And Clinton doesn’t get elected in ‘92 with all the sexual harassment scandal; he only got a second term - barely - because he handled Iraq like a champ and stimulated the economy. That and he made Iraq cede Kurdistan just so he could turn it into an American ally and headquarters for a fuckton of American businesses.
 
A later Reagan presidency could prove troublesome. Ronald Reagan's Alzheimer's disease would become a factor. In our timeline he retired from public life in 1986.
He would be into his second term when the Alzheimer's started to take effect.
 
Also, does this butterfly President McCain and his curb-stomp of al-Qaeda after the embassy bombings? And the eventual split with the evangelical base, which is now about 50-50 between parties?
 
Also, does this butterfly President McCain and his curb-stomp of al-Qaeda after the embassy bombings? And the eventual split with the evangelical base, which is now about 50-50 between parties?

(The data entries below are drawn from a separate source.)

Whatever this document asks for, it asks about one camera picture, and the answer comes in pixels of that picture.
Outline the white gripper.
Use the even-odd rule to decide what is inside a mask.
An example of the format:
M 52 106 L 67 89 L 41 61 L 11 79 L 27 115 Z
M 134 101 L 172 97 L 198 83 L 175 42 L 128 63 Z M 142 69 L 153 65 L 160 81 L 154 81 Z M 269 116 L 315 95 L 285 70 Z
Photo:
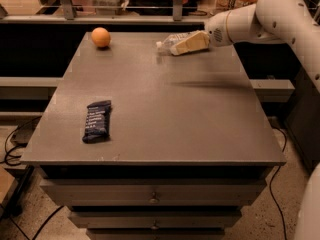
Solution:
M 186 37 L 182 38 L 170 47 L 170 52 L 174 56 L 179 56 L 186 53 L 196 52 L 209 48 L 209 43 L 212 46 L 222 47 L 232 45 L 228 31 L 227 19 L 230 12 L 225 11 L 218 13 L 205 23 L 205 31 L 193 31 Z

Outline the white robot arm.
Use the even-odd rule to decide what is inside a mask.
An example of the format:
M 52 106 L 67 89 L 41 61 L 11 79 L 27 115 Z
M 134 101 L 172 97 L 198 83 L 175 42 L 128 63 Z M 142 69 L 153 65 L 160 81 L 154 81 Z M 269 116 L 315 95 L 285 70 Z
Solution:
M 287 44 L 305 70 L 304 122 L 300 130 L 306 154 L 319 155 L 320 26 L 303 0 L 258 0 L 246 7 L 211 17 L 204 31 L 215 47 L 240 42 Z M 294 240 L 320 240 L 320 163 L 312 169 L 298 214 Z

Hard to see a major change in evangelical votes. Moving the same OTL presidents four years later isn't going to create enough of a cultural shift to align evangelicals with one party or the other.
 
. . . especially with the 1974 oil shock . . .
And with an abrupt rise in the price of a major input, of course the overall economy can do less! And yet, people somehow found this mysterious, never understood this part.

Anyway, resulting recession (brief as it may be) doomed Muskie in ‘76.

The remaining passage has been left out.